> [Task description]: Gather, from the listing beneath this task, every line holding the string "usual".

========

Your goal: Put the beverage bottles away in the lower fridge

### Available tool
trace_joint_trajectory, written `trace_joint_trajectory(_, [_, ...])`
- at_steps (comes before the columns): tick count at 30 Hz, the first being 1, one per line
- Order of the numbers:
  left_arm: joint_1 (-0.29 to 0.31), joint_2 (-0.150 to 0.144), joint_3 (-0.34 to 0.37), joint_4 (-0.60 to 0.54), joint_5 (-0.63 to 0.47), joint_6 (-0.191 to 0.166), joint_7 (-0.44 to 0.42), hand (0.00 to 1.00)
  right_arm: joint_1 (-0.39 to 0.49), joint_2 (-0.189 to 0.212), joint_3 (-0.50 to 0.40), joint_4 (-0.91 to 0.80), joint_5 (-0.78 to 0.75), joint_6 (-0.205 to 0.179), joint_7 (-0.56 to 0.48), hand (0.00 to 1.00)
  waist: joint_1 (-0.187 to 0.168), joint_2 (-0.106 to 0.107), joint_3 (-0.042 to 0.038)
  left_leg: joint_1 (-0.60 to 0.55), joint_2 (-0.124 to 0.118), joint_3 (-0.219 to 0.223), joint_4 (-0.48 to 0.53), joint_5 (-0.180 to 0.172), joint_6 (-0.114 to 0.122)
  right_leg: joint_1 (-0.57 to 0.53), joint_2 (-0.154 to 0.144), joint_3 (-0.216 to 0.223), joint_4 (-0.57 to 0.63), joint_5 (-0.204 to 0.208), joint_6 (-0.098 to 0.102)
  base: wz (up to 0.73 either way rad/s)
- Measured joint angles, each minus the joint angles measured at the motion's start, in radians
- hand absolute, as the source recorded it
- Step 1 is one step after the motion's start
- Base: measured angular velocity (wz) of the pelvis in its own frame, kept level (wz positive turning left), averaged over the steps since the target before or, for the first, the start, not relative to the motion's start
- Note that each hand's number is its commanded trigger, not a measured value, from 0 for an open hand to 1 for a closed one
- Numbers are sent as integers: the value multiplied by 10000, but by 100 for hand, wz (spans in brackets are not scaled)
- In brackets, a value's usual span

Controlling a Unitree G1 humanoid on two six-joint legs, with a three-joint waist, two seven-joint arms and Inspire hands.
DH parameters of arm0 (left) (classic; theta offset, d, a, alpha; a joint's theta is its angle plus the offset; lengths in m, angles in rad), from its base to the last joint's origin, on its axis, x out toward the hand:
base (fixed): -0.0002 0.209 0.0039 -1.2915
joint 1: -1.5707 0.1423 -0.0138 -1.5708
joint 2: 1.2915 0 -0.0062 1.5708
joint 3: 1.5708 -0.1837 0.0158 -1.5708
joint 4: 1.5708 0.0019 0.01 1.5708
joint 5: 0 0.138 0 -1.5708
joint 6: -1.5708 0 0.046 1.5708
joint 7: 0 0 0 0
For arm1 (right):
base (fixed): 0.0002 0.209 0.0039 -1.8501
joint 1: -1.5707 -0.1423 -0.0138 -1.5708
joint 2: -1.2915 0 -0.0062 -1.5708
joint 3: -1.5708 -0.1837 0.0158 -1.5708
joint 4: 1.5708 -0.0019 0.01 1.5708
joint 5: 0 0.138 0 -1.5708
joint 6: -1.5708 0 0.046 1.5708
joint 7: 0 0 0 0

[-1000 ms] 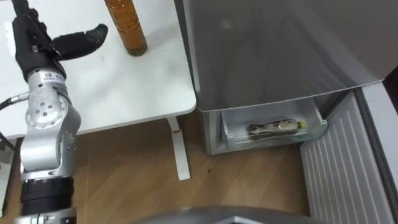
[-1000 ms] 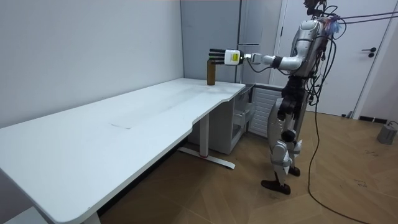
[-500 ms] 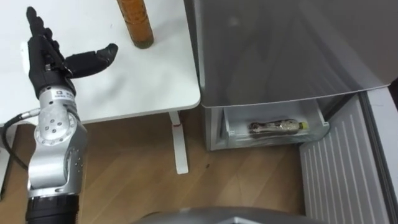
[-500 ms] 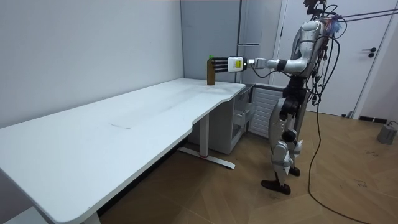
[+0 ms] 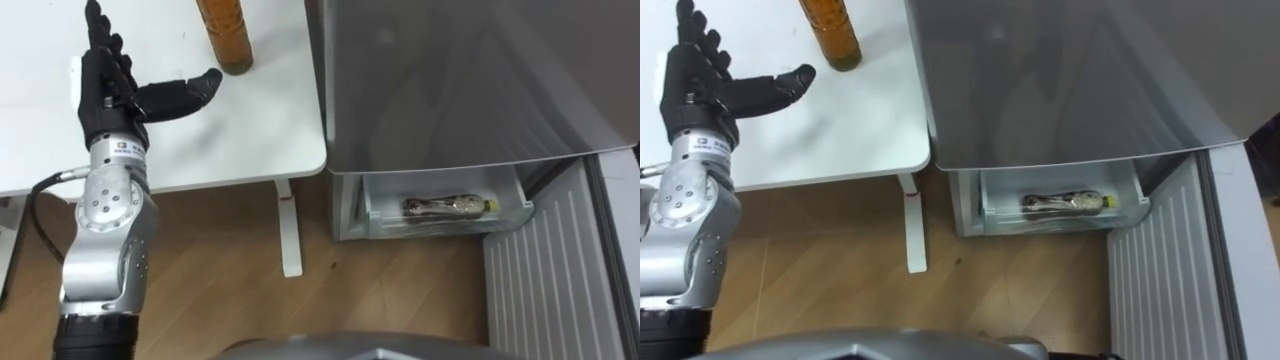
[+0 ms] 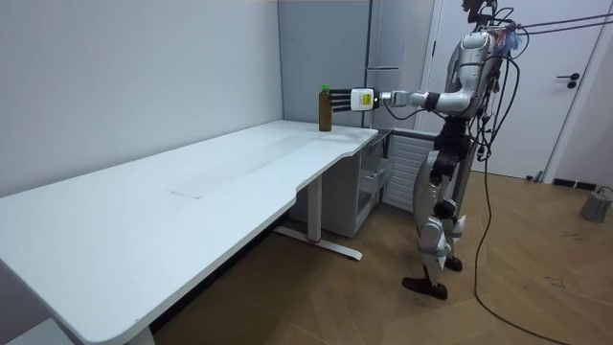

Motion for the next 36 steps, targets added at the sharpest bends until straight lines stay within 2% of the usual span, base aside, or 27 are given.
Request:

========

> [Task output]:
- In brackets, a value's usual span
Motion for the next 36 steps, targets added at the sharpest bends until straight lines stay within 2% of the usual span, base aside, or 27 are given.

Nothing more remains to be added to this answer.